[Your objective] Copy out the final stretch of the listing: the line that contains "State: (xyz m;" and all lines after it, exactly as they appear.

[Data shown]
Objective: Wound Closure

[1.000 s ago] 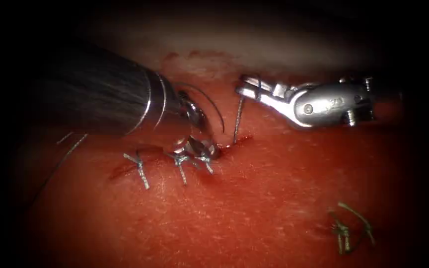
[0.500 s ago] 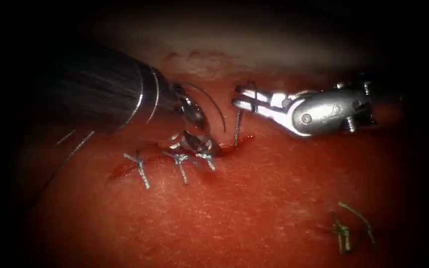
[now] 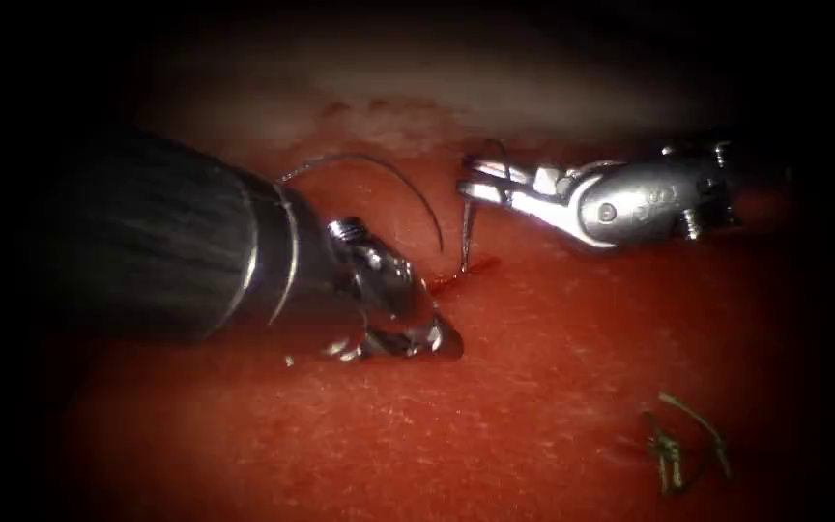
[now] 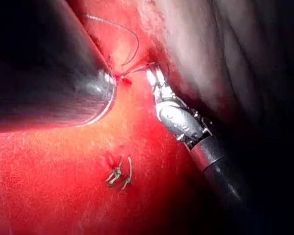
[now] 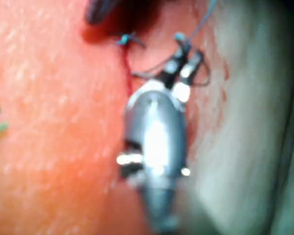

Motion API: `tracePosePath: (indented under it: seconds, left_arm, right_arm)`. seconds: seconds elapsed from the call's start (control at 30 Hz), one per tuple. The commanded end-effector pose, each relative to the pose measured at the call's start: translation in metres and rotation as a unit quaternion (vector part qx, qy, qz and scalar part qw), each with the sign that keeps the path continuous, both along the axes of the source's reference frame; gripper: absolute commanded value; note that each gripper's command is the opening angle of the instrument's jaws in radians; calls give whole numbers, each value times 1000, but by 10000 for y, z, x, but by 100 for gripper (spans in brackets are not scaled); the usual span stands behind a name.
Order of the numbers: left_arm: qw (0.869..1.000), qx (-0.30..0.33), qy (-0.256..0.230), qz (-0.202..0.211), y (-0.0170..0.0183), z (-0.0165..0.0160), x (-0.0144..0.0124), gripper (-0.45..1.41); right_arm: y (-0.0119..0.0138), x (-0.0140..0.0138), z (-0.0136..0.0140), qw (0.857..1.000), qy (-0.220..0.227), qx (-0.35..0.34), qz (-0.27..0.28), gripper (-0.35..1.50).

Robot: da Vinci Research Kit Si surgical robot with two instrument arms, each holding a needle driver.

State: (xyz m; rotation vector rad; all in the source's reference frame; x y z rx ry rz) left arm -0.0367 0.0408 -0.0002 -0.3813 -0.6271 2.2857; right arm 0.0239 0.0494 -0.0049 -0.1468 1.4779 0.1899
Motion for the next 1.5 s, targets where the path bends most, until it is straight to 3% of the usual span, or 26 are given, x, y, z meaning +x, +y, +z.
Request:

[Exercise answer]
State: (xyz m; rotation vector rad; all in the source's reference frame; x y z rx ry rz) left arm -0.0367 0.0408 -0.0002 -0.3813 -0.6271 2.2857; right arm 0.0239 0.0494 -0.0049 -0.1468 1.4779 0.1899
Motion for the next 1.5 s, targets where the path bends most, until it is straight to 3% of the usual span, or 26 are given, x, y, z meaning +x, +y, +z.
Request:

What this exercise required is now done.